The Cambridge Veterinary Medicine course offers the most diverse and rewarding veterinary education experience possible. We provide a uniquely supportive learning environment, with a strong emphasis on practical skills. Cambridge is the smallest UK vet school, training around 70 vets each year, and this would be central to your experience here.

Right from the start, you would benefit from Cambridge’s unique supervision (small group) teaching system. Later in the course, the small class sizes become even more valuable. Our clinical rotation groups are tiny, which ensures a high caseload and would help build your confidence and experience. You would have access to superb facilities and be fully immersed in our environment of cutting-edge biomedicine. Experience shows that our learning environment makes our graduates better equipped to deal with the high pace of change in Veterinary Medicine, and poised for a wide variety of flexible and challenging careers. We aim to make you not merely a competent veterinarian but a practitioner who is well-equipped to grow and develop throughout your career. It is no accident that many of our former students now lead the veterinary profession, whether as leading specialist clinicians, top researchers, or as Presidents of the Royal College of Veterinary Surgeons and other veterinary bodies.

Full course details are provided on the Department’s Prospective Undergraduates webpage and the University’s Undergraduate Study webpage.

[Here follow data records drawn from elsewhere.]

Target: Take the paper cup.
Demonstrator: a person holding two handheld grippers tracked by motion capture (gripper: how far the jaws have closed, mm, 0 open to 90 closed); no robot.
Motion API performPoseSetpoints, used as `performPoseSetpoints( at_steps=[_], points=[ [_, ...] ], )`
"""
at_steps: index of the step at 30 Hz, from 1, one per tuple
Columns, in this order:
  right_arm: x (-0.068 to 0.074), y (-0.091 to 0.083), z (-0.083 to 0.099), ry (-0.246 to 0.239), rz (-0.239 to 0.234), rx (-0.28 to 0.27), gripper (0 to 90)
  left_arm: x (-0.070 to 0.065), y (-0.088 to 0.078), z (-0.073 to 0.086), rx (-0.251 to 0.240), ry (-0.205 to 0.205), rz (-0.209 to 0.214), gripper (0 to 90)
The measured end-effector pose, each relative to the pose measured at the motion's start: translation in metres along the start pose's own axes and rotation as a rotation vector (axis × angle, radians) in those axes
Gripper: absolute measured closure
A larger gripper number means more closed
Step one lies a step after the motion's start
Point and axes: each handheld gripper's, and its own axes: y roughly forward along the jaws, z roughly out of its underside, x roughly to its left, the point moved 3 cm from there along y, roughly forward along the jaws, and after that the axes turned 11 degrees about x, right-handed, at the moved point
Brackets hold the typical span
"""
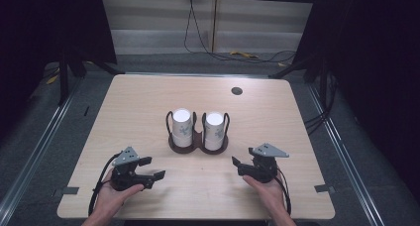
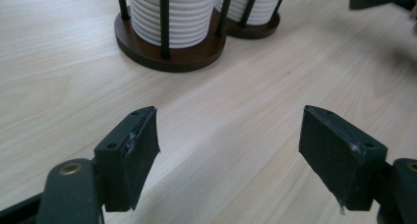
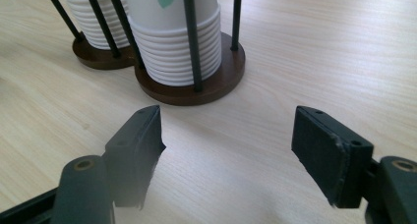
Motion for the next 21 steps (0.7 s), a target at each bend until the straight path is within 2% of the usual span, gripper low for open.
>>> performPoseSetpoints(
  at_steps=[2,3,5,7,9,11,13,15,19,21],
  points=[
    [0.001,0.0,0.0,-0.003,-0.009,-0.002,27.7,0.001,0.0,-0.001,-0.004,-0.001,0.002,23.1],
    [0.002,0.0,-0.001,-0.006,-0.024,-0.003,27.6,0.001,-0.001,-0.001,-0.013,-0.023,0.01,23.1],
    [0.003,0.0,-0.002,-0.01,-0.038,-0.006,27.5,0.001,-0.001,-0.001,-0.017,-0.014,0.018,24.4],
    [0.004,0.001,-0.003,-0.013,-0.05,-0.011,27.6,0.001,-0.002,-0.001,-0.021,-0.001,0.003,26.5],
    [0.005,0.001,-0.003,-0.008,-0.06,-0.016,27.6,0.0,-0.001,-0.001,-0.03,-0.007,-0.001,30.4],
    [0.007,0.001,-0.006,-0.016,-0.068,-0.024,27.6,0.0,-0.001,-0.001,-0.026,0.016,-0.013,30.4],
    [0.009,0.001,-0.008,-0.018,-0.098,-0.017,29.8,0.0,0.0,0.0,-0.022,0.037,-0.024,29.5],
    [0.01,0.001,-0.008,-0.023,-0.106,-0.012,30.5,0.0,0.0,0.0,-0.018,0.037,-0.032,29.3],
    [0.013,0.001,-0.012,-0.054,-0.116,-0.027,30.5,0.002,0.0,0.003,-0.027,0.027,-0.003,27.7],
    [0.014,0.001,-0.013,-0.059,-0.121,-0.028,30.7,0.004,0.0,0.003,-0.028,0.021,-0.007,27.7]
  ],
)
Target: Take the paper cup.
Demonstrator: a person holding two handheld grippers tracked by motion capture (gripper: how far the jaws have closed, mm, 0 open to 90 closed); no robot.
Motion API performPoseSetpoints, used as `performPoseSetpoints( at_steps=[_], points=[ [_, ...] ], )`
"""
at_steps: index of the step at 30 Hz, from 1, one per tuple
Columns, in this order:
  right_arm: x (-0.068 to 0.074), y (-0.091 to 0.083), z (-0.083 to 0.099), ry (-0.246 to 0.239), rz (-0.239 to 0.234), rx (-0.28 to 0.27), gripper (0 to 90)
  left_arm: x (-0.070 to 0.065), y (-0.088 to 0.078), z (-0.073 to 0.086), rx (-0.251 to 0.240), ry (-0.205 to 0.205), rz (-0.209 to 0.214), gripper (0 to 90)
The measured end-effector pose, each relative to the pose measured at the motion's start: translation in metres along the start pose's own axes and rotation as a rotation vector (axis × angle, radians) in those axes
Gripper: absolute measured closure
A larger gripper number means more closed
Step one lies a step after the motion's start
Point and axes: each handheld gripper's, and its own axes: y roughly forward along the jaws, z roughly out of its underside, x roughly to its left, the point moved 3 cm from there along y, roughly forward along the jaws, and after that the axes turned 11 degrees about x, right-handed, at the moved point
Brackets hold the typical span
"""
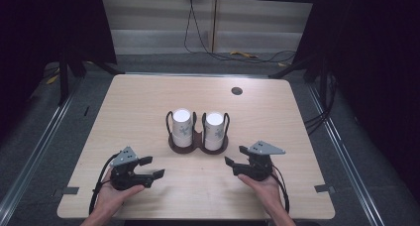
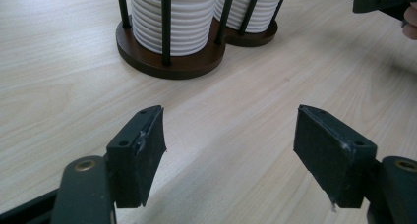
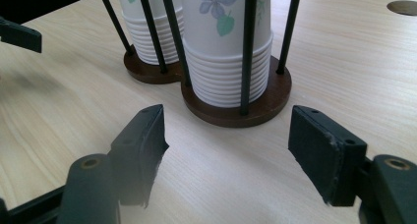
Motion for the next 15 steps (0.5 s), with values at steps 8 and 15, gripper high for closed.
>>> performPoseSetpoints(
  at_steps=[8,15],
  points=[
    [0.002,0.004,-0.01,-0.012,-0.021,0.009,32.5,0.0,-0.008,0.005,0.032,0.021,0.011,25.2],
    [0.008,0.005,-0.016,-0.024,-0.061,0.003,30.4,0.0,-0.007,0.004,0.037,0.036,0.01,23.3]
  ],
)
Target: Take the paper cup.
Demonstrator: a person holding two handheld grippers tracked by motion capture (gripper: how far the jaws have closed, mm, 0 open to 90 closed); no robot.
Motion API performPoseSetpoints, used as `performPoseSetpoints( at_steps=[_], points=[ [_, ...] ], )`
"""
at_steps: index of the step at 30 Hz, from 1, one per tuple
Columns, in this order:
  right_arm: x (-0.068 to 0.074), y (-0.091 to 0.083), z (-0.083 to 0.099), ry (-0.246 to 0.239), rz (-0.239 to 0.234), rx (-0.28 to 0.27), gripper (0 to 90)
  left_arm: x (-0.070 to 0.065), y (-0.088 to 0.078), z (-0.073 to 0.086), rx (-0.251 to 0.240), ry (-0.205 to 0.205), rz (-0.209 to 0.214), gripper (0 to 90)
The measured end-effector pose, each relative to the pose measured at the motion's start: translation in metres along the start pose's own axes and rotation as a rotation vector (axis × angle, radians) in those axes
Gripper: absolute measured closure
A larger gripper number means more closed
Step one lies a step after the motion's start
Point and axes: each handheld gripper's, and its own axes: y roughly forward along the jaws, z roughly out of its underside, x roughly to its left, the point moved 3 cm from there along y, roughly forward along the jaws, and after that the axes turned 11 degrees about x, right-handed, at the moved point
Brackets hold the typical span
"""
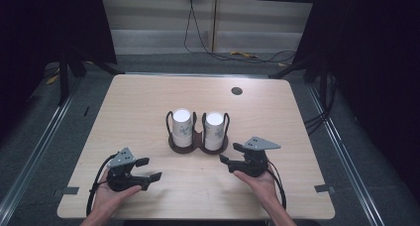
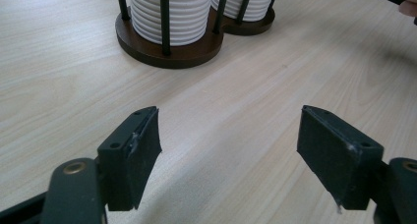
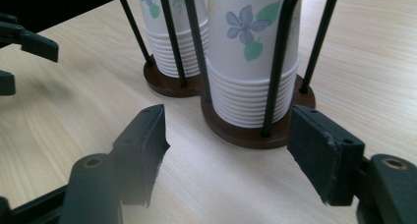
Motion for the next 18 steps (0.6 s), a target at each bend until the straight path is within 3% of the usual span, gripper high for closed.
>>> performPoseSetpoints(
  at_steps=[4,8,18],
  points=[
    [0.01,-0.001,-0.01,-0.025,-0.038,0.003,28.7,0.002,-0.002,0.0,0.004,0.001,0.007,19.7],
    [0.014,0.003,-0.019,-0.059,-0.041,0.012,28.5,0.004,-0.003,0.0,0.017,0.005,0.003,17.5],
    [0.018,0.006,-0.033,-0.057,-0.069,-0.016,28.5,0.004,-0.003,-0.002,0.011,0.014,0.019,21.4]
  ],
)
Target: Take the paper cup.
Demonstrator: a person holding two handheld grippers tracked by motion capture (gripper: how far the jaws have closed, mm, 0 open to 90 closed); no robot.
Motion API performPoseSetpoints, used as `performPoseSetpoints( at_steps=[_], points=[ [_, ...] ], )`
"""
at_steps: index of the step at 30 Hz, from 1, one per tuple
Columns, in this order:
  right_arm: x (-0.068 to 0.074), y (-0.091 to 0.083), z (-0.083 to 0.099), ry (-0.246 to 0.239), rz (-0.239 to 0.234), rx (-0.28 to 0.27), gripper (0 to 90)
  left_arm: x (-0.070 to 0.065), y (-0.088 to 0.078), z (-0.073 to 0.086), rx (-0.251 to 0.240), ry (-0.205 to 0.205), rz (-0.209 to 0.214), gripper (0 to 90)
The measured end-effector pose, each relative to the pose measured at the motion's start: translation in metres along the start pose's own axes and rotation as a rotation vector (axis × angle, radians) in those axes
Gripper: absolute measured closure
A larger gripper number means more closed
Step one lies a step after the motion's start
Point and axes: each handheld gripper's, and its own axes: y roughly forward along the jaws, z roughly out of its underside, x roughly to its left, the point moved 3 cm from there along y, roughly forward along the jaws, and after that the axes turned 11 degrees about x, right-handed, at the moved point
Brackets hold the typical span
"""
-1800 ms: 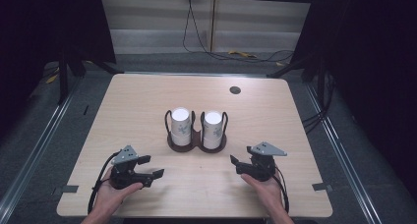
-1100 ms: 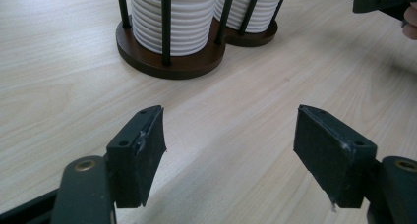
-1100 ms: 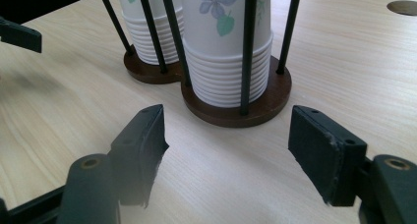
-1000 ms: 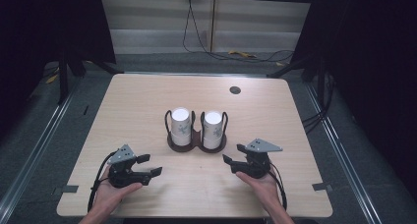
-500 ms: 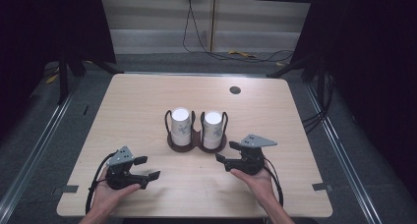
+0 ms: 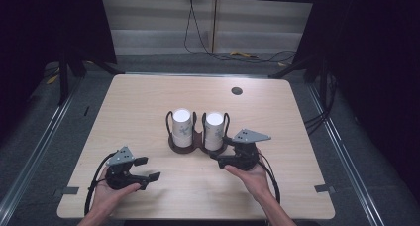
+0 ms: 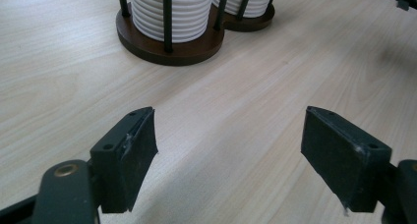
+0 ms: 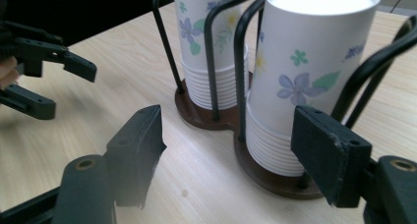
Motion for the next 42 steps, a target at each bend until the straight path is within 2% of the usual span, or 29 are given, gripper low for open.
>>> performPoseSetpoints(
  at_steps=[4,6,10,19,25,28,30,34,36,42],
  points=[
    [0.001,0.001,-0.006,-0.004,-0.013,-0.006,28.5,0.0,-0.001,0.0,-0.008,-0.002,0.004,21.9],
    [0.002,0.0,-0.012,-0.025,-0.04,-0.046,28.5,-0.002,0.001,0.0,-0.001,-0.01,0.029,23.1],
    [0.005,0.001,-0.019,-0.019,-0.071,-0.045,28.5,-0.005,0.002,-0.001,-0.005,0.0,0.036,23.3],
    [0.006,0.002,-0.038,-0.048,-0.114,-0.046,29.8,-0.005,0.005,-0.002,-0.003,0.003,0.039,23.3],
    [0.007,0.002,-0.056,-0.084,-0.13,-0.028,31.9,-0.006,0.004,-0.002,0.004,0.009,0.037,24.0],
    [0.006,0.005,-0.065,-0.113,-0.126,0.02,31.8,-0.006,0.004,-0.002,0.005,0.012,0.04,24.0],
    [0.005,0.009,-0.069,-0.119,-0.117,0.033,31.8,-0.006,0.004,-0.002,0.005,0.014,0.038,24.0],
    [0.006,0.014,-0.076,-0.126,-0.117,0.039,31.4,-0.005,0.004,-0.002,0.008,-0.008,0.057,24.5],
    [0.011,0.016,-0.085,-0.143,-0.13,0.029,30.5,-0.003,0.005,0.0,0.027,-0.001,0.043,24.7],
    [0.015,0.022,-0.099,-0.166,-0.152,0.045,31.9,-0.004,0.005,-0.001,0.017,0.001,0.05,24.6]
  ],
)
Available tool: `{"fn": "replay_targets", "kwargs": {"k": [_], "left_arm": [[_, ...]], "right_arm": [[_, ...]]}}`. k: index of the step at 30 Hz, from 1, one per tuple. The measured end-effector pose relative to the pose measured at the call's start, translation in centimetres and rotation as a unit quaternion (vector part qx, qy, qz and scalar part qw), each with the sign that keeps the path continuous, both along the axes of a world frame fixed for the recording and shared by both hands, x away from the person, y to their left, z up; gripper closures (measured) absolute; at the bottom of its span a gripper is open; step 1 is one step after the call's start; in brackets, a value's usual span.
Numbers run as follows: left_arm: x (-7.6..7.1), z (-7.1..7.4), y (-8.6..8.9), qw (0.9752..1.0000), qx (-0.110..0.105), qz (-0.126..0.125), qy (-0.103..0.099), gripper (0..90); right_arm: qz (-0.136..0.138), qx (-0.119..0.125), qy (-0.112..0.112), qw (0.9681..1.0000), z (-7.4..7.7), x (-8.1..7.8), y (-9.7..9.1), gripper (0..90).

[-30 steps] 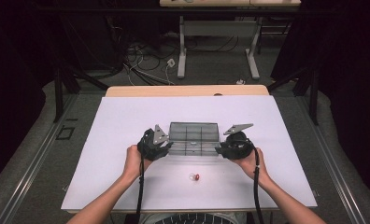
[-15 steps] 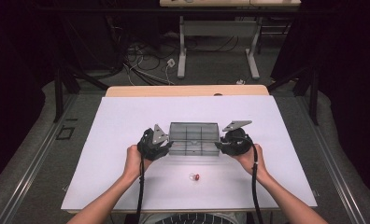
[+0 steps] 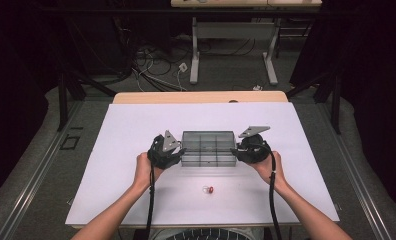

Veterinary Medicine at Churchill

Churchill admits a relatively small number of veterinary students each year, enabling us to focus on your development as an individual. We try to arrange for clinically-trained supervisors to deliver the supervision teaching to provide valuable vocational context to the bedrock of science that underpins the Veterinary Medicine course. As a student here, you may be able to take advantage of opportunities to undertake part of your extramural studies abroad, either working in veterinary clinics or undertaking research projects supported by the College. In addition to our other attractions, Churchill’s the closest College to the Cambridge Veterinary School, and we have a particular focus on science, as a consequence of which our Library is well stocked for Veterinary Medicine. Veterinary students are also part of the Churchill MedVet Society, which arranges regular social functions and hosts visiting speakers to give after-dinner talks.


To find out about admissions, go to undergraduate applications.


Entry Requirements

Course-specific information, including the University’s minimum offer level, can be found by selecting your course from the University’s Course List then looking at the “Entry Requirements” tab. The University’s Entrance Requirements and International Entry Requirements webpages may contain guidance relevant to you too.

At Churchill, we want to admit undergraduates who will thrive during their time here, so – in their interests – we tend to set conditional offers in line with the typical attainment of Cambridge entrants, by course. On average, this allows us to make a relatively generous number of offers per place, but it also means that our requirements are usually a little more rigorous than the University’s minimum offer level.

You can learn more about the academic profiles of Churchill entrants and our approach to setting conditional offers on our undergraduate applications page.

Admissions Assessment

All Veterinary Medicine applicants are required to take the Engineering and Science Admissions Test (ESAT).

You must register for this in advance.

There’s more information on and linked from the University’s Admissions Assessments webpage and the University Admissions Tests UK webpage, including an overview, format, and practice materials.



The role of academic interviews in Churchill’s admissions process is explained on our interviews page. If you’re called to interview, you’ll be interviewed by at least one clinician and one non-clinician. Typical areas of conversation include your current studies, what you have read, and any experimental or project work you may have done at school or college. Your interviewers may ask about work experience or relevant wider reading in sciences, maths, or Veterinary Medicine, but we won’t expect you to know any detailed information normally taught as part of a university veterinary course.